Restrict the output to the lines below starting at the one that contains "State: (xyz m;" and ending at the one that contains "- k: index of", and restate them word for word, both ends included.
START Data listing
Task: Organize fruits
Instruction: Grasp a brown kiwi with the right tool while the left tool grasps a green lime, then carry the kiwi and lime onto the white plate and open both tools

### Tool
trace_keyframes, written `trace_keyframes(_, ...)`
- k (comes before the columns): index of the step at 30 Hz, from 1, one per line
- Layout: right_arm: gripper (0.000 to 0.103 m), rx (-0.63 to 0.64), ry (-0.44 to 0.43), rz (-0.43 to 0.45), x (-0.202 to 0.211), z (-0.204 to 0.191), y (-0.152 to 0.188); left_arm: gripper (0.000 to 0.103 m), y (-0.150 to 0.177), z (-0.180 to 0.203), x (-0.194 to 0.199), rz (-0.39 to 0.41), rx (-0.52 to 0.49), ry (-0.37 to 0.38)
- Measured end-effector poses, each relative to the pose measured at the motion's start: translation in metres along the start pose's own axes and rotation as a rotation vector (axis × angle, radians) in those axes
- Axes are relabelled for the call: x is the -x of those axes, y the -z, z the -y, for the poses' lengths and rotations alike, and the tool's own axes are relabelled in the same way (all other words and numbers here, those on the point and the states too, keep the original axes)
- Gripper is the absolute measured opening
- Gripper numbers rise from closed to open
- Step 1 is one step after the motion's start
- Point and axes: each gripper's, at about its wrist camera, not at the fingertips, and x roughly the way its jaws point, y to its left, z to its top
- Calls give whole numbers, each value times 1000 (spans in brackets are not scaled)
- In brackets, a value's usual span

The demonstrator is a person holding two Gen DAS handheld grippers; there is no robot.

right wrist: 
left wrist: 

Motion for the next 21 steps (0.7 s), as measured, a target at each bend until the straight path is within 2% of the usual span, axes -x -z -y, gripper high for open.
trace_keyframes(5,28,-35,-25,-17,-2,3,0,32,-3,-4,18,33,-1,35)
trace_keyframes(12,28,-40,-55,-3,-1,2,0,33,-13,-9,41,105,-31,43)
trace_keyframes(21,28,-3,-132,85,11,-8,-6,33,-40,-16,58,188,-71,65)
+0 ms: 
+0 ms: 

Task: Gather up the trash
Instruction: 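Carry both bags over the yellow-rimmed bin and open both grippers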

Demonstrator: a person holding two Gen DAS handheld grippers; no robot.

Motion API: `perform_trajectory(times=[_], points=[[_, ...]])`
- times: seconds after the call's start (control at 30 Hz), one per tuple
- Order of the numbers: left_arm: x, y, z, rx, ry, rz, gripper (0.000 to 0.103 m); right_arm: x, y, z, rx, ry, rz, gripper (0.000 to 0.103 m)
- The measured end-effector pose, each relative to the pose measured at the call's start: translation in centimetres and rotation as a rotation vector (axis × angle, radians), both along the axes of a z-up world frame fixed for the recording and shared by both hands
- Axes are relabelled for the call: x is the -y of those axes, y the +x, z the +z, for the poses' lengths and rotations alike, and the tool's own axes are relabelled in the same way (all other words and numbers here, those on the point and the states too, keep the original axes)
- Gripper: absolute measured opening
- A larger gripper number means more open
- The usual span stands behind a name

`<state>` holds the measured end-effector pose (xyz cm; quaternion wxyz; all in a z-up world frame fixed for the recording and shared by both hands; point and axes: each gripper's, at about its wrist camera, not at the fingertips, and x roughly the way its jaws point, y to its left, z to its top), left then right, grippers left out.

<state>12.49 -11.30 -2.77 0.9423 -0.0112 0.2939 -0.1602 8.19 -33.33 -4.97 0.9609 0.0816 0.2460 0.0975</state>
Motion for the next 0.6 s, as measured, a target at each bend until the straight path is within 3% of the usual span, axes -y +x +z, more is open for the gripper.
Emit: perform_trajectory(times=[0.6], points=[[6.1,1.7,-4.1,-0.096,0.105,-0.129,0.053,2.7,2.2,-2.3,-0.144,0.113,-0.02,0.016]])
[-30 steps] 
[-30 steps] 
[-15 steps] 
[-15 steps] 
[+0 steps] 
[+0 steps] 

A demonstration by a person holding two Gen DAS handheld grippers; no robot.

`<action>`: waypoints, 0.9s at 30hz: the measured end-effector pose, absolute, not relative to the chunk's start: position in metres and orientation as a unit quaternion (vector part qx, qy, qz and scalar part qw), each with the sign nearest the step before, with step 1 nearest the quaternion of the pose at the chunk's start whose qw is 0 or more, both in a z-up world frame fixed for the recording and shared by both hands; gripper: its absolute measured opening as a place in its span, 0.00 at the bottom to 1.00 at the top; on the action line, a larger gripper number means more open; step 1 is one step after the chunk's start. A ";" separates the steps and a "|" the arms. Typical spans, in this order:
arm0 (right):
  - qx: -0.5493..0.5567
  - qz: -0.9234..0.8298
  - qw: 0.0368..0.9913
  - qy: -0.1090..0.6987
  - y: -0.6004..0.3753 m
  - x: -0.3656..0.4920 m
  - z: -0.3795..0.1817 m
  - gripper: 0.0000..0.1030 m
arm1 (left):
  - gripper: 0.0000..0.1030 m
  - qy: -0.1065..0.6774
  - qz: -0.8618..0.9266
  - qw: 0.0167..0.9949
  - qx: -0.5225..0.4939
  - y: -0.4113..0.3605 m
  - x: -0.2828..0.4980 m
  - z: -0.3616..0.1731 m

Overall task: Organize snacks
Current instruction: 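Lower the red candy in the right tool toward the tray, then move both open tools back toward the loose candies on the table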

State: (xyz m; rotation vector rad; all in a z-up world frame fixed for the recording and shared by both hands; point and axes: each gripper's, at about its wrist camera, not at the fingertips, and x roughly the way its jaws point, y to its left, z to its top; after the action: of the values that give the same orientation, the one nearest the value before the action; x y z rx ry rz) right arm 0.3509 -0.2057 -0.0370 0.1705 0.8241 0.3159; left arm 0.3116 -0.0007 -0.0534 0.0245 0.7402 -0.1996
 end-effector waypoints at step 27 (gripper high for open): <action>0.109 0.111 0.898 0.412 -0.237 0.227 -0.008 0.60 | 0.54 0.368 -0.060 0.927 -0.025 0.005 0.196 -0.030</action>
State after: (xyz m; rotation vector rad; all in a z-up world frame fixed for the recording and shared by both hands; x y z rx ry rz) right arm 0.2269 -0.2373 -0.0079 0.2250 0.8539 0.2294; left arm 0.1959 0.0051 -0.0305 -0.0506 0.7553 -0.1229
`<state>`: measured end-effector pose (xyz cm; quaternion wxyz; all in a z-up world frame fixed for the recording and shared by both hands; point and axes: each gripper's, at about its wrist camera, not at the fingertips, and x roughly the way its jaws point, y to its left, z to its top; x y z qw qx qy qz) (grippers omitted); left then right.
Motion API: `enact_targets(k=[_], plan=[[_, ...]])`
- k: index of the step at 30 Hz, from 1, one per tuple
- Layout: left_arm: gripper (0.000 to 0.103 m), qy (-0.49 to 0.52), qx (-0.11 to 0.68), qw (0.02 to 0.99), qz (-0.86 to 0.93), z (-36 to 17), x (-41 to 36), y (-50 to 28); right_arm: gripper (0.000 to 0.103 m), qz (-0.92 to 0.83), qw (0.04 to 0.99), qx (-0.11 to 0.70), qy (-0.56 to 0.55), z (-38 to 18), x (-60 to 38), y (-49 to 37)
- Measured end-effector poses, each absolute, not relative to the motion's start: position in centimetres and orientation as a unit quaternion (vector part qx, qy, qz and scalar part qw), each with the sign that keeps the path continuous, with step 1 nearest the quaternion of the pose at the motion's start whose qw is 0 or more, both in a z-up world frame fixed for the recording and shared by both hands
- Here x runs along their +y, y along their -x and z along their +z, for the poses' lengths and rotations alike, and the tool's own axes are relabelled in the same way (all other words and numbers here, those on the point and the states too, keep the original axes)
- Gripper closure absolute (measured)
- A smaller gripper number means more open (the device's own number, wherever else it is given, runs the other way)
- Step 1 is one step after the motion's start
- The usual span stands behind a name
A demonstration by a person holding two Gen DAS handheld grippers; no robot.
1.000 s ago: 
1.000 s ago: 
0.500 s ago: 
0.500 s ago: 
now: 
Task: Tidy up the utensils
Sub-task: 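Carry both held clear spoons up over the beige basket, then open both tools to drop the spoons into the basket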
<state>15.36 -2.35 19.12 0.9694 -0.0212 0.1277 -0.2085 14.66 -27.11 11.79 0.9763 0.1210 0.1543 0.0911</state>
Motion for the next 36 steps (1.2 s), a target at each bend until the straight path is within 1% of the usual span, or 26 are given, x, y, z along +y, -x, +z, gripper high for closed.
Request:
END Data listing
Solved problem>
State: (xyz m; rotation vector rad; all in a z-up world frame fixed for the recording and shared by both hands; point and axes: each gripper's, at about its wrist camera, not at the fingertips, and x roughly the way its jaws point, y to its left, z to its top; after the action: of the values that give the same orientation, the one nearest the value before the action; x y z rx ry rz) right arm 0.3509 -0.2057 -0.0370 0.1705 0.8241 0.3159; left arm 0.3116 -0.0007 -0.0534 0.0245 0.7402 -0.1996
 end-effector waypoints at step 27 (gripper high for open): <action>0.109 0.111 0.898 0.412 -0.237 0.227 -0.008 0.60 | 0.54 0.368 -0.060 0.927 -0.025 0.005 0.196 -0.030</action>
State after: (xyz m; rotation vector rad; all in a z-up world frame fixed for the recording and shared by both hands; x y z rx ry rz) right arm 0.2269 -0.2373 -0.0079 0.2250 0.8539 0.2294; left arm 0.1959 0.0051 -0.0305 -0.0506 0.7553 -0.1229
`<state>`: measured end-effector pose (xyz cm; quaternion wxyz; all in a z-up world frame fixed for the recording and shared by both hands; point and axes: each gripper's, at about its wrist camera, not at the fingertips, and x roughly the way its jaws point, y to its left, z to its top; x y z qw qx qy qz) (grippers omitted); left then right.
Motion API: `enact_targets(k=[_], plan=[[_, ...]])`
- k: index of the step at 30 Hz, from 1, one per tuple

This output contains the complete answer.